WORK INSTRUCTIONS — Work through the data line by line, gathering every line that has the word "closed".

── DATA PROVIDED

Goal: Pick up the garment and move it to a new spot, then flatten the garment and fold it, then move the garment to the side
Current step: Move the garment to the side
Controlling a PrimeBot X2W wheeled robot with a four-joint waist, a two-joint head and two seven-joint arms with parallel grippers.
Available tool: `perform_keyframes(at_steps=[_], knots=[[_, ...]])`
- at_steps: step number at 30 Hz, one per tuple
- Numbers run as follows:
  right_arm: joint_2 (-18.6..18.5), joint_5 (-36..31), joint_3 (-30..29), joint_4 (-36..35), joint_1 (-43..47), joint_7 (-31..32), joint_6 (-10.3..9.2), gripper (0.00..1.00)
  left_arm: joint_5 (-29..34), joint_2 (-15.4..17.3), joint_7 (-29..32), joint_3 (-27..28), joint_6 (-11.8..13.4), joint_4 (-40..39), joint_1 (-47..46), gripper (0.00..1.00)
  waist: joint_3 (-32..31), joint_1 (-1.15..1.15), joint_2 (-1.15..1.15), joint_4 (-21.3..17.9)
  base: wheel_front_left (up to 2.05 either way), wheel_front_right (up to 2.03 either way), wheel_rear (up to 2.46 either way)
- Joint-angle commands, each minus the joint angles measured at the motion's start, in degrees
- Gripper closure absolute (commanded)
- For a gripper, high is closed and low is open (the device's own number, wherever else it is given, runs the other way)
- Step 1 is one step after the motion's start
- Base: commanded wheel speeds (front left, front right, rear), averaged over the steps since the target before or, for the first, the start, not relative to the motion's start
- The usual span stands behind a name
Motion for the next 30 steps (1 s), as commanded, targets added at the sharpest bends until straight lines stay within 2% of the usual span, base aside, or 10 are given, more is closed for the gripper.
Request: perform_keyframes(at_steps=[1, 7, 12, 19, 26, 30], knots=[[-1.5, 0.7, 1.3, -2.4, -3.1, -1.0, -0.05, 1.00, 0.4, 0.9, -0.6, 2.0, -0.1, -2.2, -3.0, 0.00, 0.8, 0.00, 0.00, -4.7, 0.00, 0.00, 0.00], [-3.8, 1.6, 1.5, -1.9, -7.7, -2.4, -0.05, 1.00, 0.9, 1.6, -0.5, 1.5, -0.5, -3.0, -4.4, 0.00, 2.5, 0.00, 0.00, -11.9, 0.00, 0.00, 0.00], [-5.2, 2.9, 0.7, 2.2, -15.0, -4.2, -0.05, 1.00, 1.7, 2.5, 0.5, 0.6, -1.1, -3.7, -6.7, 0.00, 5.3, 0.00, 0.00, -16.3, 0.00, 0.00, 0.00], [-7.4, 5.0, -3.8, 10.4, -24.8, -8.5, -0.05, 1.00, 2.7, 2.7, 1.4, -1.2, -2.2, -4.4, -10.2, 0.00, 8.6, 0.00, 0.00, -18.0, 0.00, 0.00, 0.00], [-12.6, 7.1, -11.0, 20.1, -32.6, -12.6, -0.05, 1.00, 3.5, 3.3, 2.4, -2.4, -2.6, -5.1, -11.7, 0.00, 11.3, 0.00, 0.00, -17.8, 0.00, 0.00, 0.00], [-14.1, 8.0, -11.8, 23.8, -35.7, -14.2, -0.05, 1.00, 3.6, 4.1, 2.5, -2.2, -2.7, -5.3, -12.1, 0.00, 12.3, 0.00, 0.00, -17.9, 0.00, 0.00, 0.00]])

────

OUTPUT —
- For a gripper, high is closed and low is open (the device's own number, wherever else it is given, runs the other way)
Motion for the next 30 steps (1 s), as commanded, targets added at the sharpest bends until straight lines stay within 2% of the usual span, base aside, or 10 are given, more is closed for the gripper.

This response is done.